UML Semantics

Grady has blogged about Microsoft’s position on UML. His article is a masterpiece of technopolitical spin. He says Microsoft “rejects UML”, and of course we don’t; as my colleague Alan Cameron Wills says, “we don’t want to limit ourselves to UML as a basis for our users’ domain specific languages”. We support UML in our Visio product, and we use it extensively for documentation.

Grady also attributes several mistakes to Alan, who actually got his facts right. But getting facts right is never the important issue in technopolitics; and UML is primarily a political artifact, not a technical one. In this vein, I’m going to write about UML semantics.

What is “semantics”? Grady talks about it a lot. For example: “In many cases, the semantics of the UML are pretty close to what you need, although they are deeper than necessary; in such cases, a suitable UML profile is sufficient to focus the language, which allows you to leverage standard UML tools and training and yet eliminate the bloat.” There are some interesting words in there: “close”, “deep”, “focus”.

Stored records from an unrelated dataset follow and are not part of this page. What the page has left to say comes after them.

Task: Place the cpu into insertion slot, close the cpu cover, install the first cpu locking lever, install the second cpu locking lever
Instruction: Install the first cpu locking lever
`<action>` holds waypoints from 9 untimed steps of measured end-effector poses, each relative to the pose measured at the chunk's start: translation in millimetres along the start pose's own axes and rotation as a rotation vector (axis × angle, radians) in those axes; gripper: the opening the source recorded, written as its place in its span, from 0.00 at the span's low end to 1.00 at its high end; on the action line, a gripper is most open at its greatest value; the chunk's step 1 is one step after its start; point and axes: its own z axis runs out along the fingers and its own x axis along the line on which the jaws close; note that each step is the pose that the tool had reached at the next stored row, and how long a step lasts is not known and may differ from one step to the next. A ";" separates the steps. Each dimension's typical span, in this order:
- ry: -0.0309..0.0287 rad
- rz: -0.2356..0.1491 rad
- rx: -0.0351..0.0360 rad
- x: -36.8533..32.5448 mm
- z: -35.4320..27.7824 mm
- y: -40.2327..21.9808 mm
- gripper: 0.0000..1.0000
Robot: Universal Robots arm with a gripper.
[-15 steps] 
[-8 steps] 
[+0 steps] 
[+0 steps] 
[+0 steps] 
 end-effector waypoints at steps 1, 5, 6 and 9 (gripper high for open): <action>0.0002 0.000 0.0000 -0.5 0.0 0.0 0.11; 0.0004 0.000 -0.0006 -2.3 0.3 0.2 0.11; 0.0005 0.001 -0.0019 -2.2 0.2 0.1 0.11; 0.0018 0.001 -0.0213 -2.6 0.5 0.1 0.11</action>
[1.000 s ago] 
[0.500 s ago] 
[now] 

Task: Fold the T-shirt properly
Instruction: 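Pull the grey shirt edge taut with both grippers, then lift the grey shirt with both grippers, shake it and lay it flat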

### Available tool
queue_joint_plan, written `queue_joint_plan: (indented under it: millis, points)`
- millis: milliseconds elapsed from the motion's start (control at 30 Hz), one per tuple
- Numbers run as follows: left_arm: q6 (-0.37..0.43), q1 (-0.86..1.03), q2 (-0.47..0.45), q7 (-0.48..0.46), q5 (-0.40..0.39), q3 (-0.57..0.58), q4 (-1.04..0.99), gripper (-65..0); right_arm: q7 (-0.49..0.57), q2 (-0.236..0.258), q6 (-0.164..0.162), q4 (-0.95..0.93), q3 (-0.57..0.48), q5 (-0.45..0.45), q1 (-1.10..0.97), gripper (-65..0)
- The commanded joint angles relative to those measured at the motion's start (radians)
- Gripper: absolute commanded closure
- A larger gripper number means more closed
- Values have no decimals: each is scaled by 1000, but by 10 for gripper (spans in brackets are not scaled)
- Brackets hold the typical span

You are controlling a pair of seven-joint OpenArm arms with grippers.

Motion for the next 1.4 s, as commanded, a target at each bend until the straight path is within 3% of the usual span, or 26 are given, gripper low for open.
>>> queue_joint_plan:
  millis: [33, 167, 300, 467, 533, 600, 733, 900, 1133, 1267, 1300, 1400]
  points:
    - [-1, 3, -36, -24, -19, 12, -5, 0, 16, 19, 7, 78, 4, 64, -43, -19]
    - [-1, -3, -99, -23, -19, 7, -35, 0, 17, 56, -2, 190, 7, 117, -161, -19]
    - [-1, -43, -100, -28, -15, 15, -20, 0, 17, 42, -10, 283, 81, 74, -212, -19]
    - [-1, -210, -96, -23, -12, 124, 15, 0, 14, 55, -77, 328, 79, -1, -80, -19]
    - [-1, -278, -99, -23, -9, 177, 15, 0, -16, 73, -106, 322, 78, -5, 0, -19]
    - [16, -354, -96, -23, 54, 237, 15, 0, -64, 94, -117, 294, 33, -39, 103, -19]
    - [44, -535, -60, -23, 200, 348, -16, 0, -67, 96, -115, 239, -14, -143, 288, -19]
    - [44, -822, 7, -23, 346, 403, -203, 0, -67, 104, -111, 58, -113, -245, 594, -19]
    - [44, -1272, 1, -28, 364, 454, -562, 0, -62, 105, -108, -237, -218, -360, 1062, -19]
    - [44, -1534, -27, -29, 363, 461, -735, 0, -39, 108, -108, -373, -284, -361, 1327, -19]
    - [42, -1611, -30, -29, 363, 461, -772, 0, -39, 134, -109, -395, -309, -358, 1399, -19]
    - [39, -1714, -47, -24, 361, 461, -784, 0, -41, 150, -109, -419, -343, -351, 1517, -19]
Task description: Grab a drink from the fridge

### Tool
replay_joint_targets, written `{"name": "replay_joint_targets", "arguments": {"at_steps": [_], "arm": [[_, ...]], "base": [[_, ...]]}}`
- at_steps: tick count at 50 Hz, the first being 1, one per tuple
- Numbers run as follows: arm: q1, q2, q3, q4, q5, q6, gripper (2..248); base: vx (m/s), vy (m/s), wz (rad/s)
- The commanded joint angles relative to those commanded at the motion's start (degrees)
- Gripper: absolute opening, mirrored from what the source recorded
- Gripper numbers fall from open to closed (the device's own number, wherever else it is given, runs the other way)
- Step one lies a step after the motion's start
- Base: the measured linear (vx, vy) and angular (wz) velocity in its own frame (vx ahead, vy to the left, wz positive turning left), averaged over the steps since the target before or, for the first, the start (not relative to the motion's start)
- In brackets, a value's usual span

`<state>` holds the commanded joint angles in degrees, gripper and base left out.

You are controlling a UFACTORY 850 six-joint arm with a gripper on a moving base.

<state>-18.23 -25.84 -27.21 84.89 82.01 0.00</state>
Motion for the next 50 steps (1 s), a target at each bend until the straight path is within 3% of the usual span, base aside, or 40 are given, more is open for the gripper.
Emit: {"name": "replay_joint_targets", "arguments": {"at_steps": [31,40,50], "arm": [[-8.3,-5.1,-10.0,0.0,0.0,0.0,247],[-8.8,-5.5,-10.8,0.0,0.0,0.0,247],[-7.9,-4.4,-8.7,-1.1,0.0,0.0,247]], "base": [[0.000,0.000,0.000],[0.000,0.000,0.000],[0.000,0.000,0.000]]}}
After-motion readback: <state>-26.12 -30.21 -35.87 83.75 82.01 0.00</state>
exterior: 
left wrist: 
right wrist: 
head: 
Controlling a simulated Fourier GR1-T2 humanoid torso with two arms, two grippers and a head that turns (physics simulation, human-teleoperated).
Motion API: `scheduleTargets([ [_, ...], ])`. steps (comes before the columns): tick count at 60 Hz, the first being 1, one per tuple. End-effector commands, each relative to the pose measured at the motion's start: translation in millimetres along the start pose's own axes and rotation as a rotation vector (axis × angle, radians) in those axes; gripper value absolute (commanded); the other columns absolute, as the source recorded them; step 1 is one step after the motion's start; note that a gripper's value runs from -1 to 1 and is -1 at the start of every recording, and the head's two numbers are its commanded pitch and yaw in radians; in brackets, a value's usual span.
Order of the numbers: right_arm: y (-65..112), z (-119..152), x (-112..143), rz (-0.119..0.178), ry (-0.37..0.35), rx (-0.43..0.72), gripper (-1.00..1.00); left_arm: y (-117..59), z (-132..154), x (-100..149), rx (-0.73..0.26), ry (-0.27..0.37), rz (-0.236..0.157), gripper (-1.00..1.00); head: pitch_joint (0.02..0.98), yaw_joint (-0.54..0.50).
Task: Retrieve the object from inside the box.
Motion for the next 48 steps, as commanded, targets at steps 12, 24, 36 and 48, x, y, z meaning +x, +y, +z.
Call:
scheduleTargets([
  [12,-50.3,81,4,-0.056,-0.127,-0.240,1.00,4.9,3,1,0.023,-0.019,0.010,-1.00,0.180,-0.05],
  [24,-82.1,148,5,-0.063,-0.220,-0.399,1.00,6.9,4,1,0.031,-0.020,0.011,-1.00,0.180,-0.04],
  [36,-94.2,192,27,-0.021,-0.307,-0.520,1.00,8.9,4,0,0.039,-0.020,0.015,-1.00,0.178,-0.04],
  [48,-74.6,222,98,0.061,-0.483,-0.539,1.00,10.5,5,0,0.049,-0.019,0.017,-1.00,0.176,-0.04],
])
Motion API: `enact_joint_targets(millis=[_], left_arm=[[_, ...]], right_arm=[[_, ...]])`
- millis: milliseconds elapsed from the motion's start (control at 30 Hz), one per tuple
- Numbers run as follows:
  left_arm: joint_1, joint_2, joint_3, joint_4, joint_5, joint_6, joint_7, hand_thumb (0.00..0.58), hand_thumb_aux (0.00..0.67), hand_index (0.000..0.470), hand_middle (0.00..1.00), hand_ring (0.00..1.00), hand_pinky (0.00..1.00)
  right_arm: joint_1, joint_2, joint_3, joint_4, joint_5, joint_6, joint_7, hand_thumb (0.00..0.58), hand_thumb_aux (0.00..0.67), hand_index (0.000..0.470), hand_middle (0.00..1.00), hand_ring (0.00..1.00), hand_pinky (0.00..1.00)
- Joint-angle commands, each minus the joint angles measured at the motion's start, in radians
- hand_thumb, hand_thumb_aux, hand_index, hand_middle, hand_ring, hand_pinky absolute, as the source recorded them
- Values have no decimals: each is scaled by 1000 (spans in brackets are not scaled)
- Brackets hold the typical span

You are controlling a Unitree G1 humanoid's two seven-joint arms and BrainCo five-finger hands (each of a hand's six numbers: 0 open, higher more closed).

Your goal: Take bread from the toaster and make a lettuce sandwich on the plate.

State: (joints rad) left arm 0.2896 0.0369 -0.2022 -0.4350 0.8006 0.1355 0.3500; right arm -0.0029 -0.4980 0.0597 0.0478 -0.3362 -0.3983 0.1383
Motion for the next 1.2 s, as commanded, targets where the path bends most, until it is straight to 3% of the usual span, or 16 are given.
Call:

George Lakoff’s interesting book “Woman, Fire and Dangerous Things” distinguishes between “objectivist” semantics and “cognitive” semantics. Objectivist semantics involves defining precise mappings from symbols to abstract entities and sets, and thus giving meanings to symbols by virtue of the logical properties of the corresponding abstract entities and sets. Lakoff goes to some lengths to dismiss objectivist semantics as an appropriate theory about the mind and language. To give semantics to real experiences in real languages, he says, requires a different kind of cognitive semantics based ultimately in categories of bodily experience.

Providing semantics for computer programming languages has historically been a completely objectivist matter. Programming languages can be given semantics in various ways, operational, axiomatic and denotational methods being customary. What these methods have in common is that they ascribe exactly the same meaning to a particular set of symbols under all possible circumstances; where exactly the same can be objectively assessed according to basic laws of equality in set theory. Users of such languages really do expect different implementations of them to behave the same.

Now UML is different. Its semantics is given by prose headed Semantics, containing sentences such as “The representing collaboration may be used to provide a description of the behavior of the classifier at a different level of abstraction than is offered by the internal structure of the classifier.”   It’s immediately obvious that an objectivist method is not being applied here, and that we have to appeal to a more cognitive understanding of the language used. The problem, of course, is that we can no longer make any objective assessment of what symbols mean. Users may not expect different implementations to behave the same; it simply is not set up like that. The best we can expect is for implementations to be similar.

The bottom line is that discussions of UML semantics become political, rather than objective. In consequence, discussions of UML compliance become political, rather than objective. Tool interoperability becomes a political, rather than an objective matter: two UML tools will interoperate if their vendors decide to make this work, rather than by virtue of any objective tests.

None of this would be a problem if UML were widely recognized for what it really is: an informally defined, popular set of conventions, which can be put to use in whatever ways are appropriate. The problem is that many of its proponents insist on pretending that it is in some way objectively defined; for example the OMG describes it as normative. Now interestingly, Grady does not seem to go this way – for example he says:  “... there really is no "illegal" UML graphical syntax.” I was surprised to read that – but it’s good. I hope it stays that way.